Natural products targeting the calcium signaling axis with potent relevance to bone health.

Natural Product	Source	Cell Line/Animal Model	Specific Therapeutic Activity	Ref.
Ligustroflavone (46)	Ligustrum lucidum	HEK-293 cells and diabetic mice	Reduced CaSR and serum PTH level by 42.95% while BV/TV, serum Ca, and bone Ca levels were increased by 88.9%, 7.1%, and 41.67%, respectively, at 10−10–10−4 M for 2–24 h.	[174]
Leu-Arg-Trp	Pea protein	Pre-osteoblast MC3T3-E1 cells	Increased COL1, ALP, RUNX2-2, and OPG levels, and cell proliferation while inhibiting bone resorption by over 20% each at 50 µM in cell culture for 24 h.	[178]
Trp-His	Pea protein	Ca2+-encapsulation fluorescence assay and in silico molecular dynamic simulation	Reduced CaMKII level by 31.67%, and Hills binding coefficient of Ca2+ to CaM from 2.81 to 1.92 (in silico approach).	[176]
Crocin (47)	Crocus sativus	Rat cardiomyocytes	Inhibited L-type Ca2+-gated channel while increasing Ca2+-signaling axis by more than 47% each at 1–300 µM for 12 min.	[180]
Urolithin C (48)	Crocus sativus	INS-1 beta-cells	Increased intracellular calcium uptake by over 50%.	[179]
Sclareol (49)	Salvia sclarea	Oxytocin-induced uterine hypercontraction dysmenorrhea model	Promoted Ca2+–MLCK–MLC20 signaling cascade by 50% at 10–100 µM every 10 min.	[181]
γ-Glutamyl valine (γ-EV)	Edible beans	HAoECs	Increased CaSR and β-arrestin by ~40 and 46%, respectively, while inhibiting GIT inflammation by over 30% at 0.01–1 mM for 2 h.	[173]
Curcumin (50) and Alpha interacting domain of L-type Ca2+ channel packaged in a poly(glycidyl methacrylate) (PGMA) nanoparticles	Crocus sativus	Rat cardiomyocytes	Decreased L-type Ca2+-gated channel and release of superoxides from 53% to 7.32% for 0.2–20 μM for 20 min.	[182]

OPG—osteoprotegerin; COL1—type 1 collagen; CaMKII—Ca2+/calmodulin (CaM)-dependent protein kinases II; HAoECs—human aortic endothelial cells; GIT—gastro-intestinal tract.
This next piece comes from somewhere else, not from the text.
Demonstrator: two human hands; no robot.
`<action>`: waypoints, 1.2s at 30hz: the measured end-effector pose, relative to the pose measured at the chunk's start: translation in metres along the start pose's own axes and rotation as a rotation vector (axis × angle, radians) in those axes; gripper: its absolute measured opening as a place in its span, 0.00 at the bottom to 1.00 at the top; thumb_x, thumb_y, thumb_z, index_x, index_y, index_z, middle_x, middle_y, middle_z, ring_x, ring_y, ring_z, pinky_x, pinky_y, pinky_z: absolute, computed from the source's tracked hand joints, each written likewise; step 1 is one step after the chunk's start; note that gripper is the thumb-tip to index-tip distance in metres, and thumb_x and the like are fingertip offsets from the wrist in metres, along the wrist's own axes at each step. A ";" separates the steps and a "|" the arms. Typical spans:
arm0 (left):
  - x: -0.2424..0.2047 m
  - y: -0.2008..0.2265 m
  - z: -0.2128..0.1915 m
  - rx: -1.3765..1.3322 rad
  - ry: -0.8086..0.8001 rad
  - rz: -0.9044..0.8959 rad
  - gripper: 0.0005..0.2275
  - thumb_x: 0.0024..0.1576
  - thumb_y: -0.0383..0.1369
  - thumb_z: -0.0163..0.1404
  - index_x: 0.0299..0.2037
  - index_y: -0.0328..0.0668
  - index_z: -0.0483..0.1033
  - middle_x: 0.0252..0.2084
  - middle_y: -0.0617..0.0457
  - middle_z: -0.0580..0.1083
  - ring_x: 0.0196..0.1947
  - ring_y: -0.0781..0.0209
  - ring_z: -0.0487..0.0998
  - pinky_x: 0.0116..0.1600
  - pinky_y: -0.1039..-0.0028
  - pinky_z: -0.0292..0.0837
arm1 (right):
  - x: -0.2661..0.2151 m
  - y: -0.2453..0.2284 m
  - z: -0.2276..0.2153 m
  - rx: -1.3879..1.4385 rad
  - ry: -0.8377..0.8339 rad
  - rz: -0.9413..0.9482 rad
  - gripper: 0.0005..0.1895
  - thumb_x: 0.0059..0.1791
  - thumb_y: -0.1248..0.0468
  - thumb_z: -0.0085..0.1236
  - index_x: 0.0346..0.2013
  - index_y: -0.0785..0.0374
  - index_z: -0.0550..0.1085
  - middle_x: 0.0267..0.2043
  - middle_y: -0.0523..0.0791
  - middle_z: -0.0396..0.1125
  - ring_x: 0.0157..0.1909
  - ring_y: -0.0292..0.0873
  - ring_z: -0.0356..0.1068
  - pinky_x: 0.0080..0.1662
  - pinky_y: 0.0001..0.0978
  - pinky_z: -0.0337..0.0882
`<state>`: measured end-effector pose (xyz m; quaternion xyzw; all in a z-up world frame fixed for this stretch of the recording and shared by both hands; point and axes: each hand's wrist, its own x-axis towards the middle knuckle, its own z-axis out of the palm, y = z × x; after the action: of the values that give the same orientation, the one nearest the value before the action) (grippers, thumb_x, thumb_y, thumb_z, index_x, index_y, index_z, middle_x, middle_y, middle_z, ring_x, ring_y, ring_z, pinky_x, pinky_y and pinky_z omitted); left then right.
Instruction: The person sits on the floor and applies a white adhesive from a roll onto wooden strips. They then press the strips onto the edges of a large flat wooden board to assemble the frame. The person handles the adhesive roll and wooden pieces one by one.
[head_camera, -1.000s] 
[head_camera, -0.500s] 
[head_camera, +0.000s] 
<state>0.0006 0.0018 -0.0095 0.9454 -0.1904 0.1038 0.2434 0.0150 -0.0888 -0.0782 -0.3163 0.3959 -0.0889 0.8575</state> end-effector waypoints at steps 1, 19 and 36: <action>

3.7. Targeting Endogenous Molecules with Bone Promoting Properties

In addition to natural compounds sourced externally, targeting the upregulation of endogenous molecules can be an additive strategy for promoting bone health. For example, an extracellular matrix protein, ameloblastin (51), inhibited RANKL/M-CSF-induced OCG in MMCs by suppressing NFATc1 activation via inhibition of p38- and JNK-mediated upregulation of CFos [183]. Further supporting this report on irisin, an endogenous molecule from human dental bud was shown to promote bone formation in cultured MMCs [184]. Similarly, an endogenous methoxyindole, melatonin (N-acetyl-5-methoxy-tryptamine) (52), was recently shown to halt OCG in MMCs exposed to RANKL and M-CSF by downregulating MRNA expression of CTSK and its protein level via the upregulation of expression of nuclear receptor subfamily-1 group D member-1 (NR1D1, also known as Rev-erbα) with a concomitant downregulation of miR-882 [185]. An in-depth exploration of melatonin towards improving bone health using preclinical and clinical studies has been given elsewhere [186]. Other natural products such as maackiain, cycloastragenol, gamabufotalin, abrine, hymenialdisine, oroxylin A, demethylbelamcandaquinone B, and pitavastatin have been recently shown to promote bone health by enhancing the differentiation and maturation of endogenous molecules that inhibit bone resorption and/or promote osteoblastogenesis, and some of the compounds such as hymenialdisine, cycloastragenol, 12-deoxyphorbol 13-acetate, aerophobin-1, and pitavastatin have been demonstrated to be bioactive in both in vitro and in vivo experiments [187,188,189,190,191,192,193,194,195,196]. Nonetheless, further studies towards the enhancement of the protein levels of these endogenous osteoprotective molecules and their receptors hold promise towards finding novel interventions in the prevention, treatment, or management of BDs. Based on the above findings, compounds such as ameloblastin, abrine, oroxylin, and pitavastatin can potentially promote bone health by targeting the upregulation of endogenous molecules that can inhibit RANKL/M-CSF-induced OCG.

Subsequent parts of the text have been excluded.